The current distribution of T. granarium fits within the known life history and physiology of the insect as a subtropical species. As a result, T. granarium is historically accustomed to high heat and relative humidity and has even been shown to require a higher developmental temperature (~ 20 °C+) compared to other stored product insects (~ 15 °C)28,29. Climate change can have significant impacts on many insects species30and even under the lowest predicted levels, areas of T. granarium high suitability are expected to increase including into regions that are world leaders in grain production, such as the Corn Belt of the United States and central and eastern Europe. Although ports of entry represent the highest risk due to the arrival of infested goods31these insects are notorious hitchhikers and can easily spread inland through transit. Moreover, these insects are known to subsist cryptically on very small amounts of grain, even seeming to develop in reverse–a process known as retromolting, where the larval life stage gets smaller and smaller to conserve energy, even increasing resistance to some environmental stresses, further increasing the risk of T. granarium spread and establishment32. While some monitoring exists in grain producing regions (Wilkins, R.W. pers. comm. 2024) these efforts are not consistent. If T. granarium are able to enter the landscape, the likelihood of them surviving and reproducing is possible with the future bioclimatic scenarios, even in more northern areas, as temperature and humidity increase to their developmental levels28,29. Additionally, due to the species’ ability to enter into facultative diapause and warmer temperatures in food facilities under climate change36, it will likely be able survive year round. Although the species has a short adult lifespan of approximately two weeks, where it is the most mobile, the species has short generation times, and small movements can readily add up to large dispersal events, particularly with the additional help of human-mediated movement. In addition, T. granarium is the more successful competitor compared to already established Trogoderma spp. over longer time periods, particularly when late instar larvae are involved32.
The area of high potential suitability is projected to constantly increase over time with some populations having major changes occurring by 2040 under low climate change, with nearly three-quarters of the change expected to occur during this timeline. The two North American populations are expected to have the greatest area of expansion compared to other reginal populations. The centroids of east North America shifted a total of 427 km under SSP126 (low climate change) and 551 km under SSP585 (high climate change). Similar to a previous risk assessment study from the early 2000s based on presence/absence data11our study also predicts high ecological suitability of the eastern US. However, that study predicted wide suitability of the western US, but we did not find evidence for this, likely due to our expanded dataset which can provide a more precise analysis of occurrence points and environmental data.
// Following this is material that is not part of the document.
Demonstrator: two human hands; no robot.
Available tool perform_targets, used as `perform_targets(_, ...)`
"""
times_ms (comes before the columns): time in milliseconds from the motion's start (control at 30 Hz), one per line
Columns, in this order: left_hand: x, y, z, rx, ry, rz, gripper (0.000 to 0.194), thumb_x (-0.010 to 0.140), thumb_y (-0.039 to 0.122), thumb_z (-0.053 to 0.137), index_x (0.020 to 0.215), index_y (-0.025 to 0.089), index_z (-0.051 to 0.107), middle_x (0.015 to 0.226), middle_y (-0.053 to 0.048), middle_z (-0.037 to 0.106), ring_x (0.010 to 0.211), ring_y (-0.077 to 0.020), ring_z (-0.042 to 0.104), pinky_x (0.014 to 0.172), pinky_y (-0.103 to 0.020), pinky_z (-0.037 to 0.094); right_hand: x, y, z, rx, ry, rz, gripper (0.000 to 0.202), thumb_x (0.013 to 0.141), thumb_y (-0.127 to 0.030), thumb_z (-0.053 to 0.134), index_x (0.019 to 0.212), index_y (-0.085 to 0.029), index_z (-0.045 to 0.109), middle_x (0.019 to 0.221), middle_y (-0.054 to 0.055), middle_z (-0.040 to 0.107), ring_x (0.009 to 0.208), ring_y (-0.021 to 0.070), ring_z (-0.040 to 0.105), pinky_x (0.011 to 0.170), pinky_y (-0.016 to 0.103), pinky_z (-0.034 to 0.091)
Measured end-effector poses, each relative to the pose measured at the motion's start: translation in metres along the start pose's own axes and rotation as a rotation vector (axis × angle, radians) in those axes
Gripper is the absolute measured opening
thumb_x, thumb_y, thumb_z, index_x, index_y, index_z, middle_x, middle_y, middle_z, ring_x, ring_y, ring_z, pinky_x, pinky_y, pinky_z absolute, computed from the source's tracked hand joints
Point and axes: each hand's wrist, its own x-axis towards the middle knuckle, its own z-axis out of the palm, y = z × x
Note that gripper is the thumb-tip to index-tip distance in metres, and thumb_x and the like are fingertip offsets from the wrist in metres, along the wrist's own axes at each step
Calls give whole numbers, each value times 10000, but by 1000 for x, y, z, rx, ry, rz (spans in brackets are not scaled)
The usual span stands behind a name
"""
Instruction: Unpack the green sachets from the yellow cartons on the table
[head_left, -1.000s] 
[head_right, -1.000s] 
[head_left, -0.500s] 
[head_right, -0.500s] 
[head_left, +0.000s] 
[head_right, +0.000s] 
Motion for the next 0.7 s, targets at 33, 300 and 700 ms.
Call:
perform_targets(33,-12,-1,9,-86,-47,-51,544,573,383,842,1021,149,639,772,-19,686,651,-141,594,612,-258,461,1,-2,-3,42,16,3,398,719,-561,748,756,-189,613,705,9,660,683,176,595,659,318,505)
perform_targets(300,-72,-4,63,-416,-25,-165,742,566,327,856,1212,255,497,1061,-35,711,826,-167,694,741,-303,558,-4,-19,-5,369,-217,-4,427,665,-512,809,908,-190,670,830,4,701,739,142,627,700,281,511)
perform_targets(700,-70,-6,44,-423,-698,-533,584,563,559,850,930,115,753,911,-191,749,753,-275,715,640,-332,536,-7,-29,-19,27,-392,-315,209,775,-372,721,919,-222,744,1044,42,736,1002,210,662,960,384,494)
All T. granarium populations in North America were eradicated in the 1950s and 1960s at a cost of $129 + million in 2024 USD;8,9 however, interceptions are regularly reported in cargo, shipped packages among consumers, and especially luggage at airports10 providing plenty of opportunity for the insect to get into North America. Europe is another area of concern as the expansion is projected to greatly increase inland and northward. Currently, several countries that have actively monitored for T. granarium in Europe have not found any evidence of it at food facilities, including in Spain, Portugal, and Greece31,34,35. While the EPPO (European and Mediterranean Plant Protection Organization) downgraded T. granarium recently in the Eurozone, it may be worth revisiting this decision, given the increasing risk from abroad due to climate change found in our study and others18.
The current high potential suitable range in the native India range aligns with the occurrence locations, demonstrating the similarities in potential and realized distributions of T. granarium. Additionally, the potential highly suitable area in India is expected to greatly expand to the northwest, despite the closest populations of western Europe and China barely shifting under climate change. This indicates that future climate may be more favorable to T. granarium at more northerly latitudes.
In addition to modeling future SDM under climate change scenarios, we were able to identify bioclimatic variables that are likely to increase habitat suitability for T. granarium. Interestingly, although niche space overlap was similar when the historical and accumulated datasets were used, the response of T. granarium to these variables differed slightly between the two datasets. Overall, according to the response curves, the potential suitability using the accumulated model was greater than the historical model suggests, showing T. granarium is more tolerant of a greater range of environmental variables than the historical model alone suggests. For example, Bio12, annual precipitation, reached a suitability level of ~ 0.9 in lower measurements with the accumulated model compared to a constant ~ 0.7 suitability with the historical data model. Precipitation is an important environmental factor for insects as it directly influences the humidity, which impacts insect fecundity, survivorship, and diapause41. Prior work has shown that elevated RH resulted in faster development of T. granarium29 and higher fitness of Sitophilus oryzae (L.) (Coleoptera: Curculionidae), another destructive stored product insect pest, in wheat grain masses42. Herbivorous insects that are indirectly impacted by changes in plant resources are also impacted by precipitation levels43 as well as shifts in agriculture growing practices which can lead to a change in focal pest species16even for some stored product insects that have been known to inhabit native flora and other landscapes44. However, because the host range is so broad for T. granarium, specific shifts in crops should not have much influence on potential establishments, save from precipitation’s ambient humidity influencing survival29.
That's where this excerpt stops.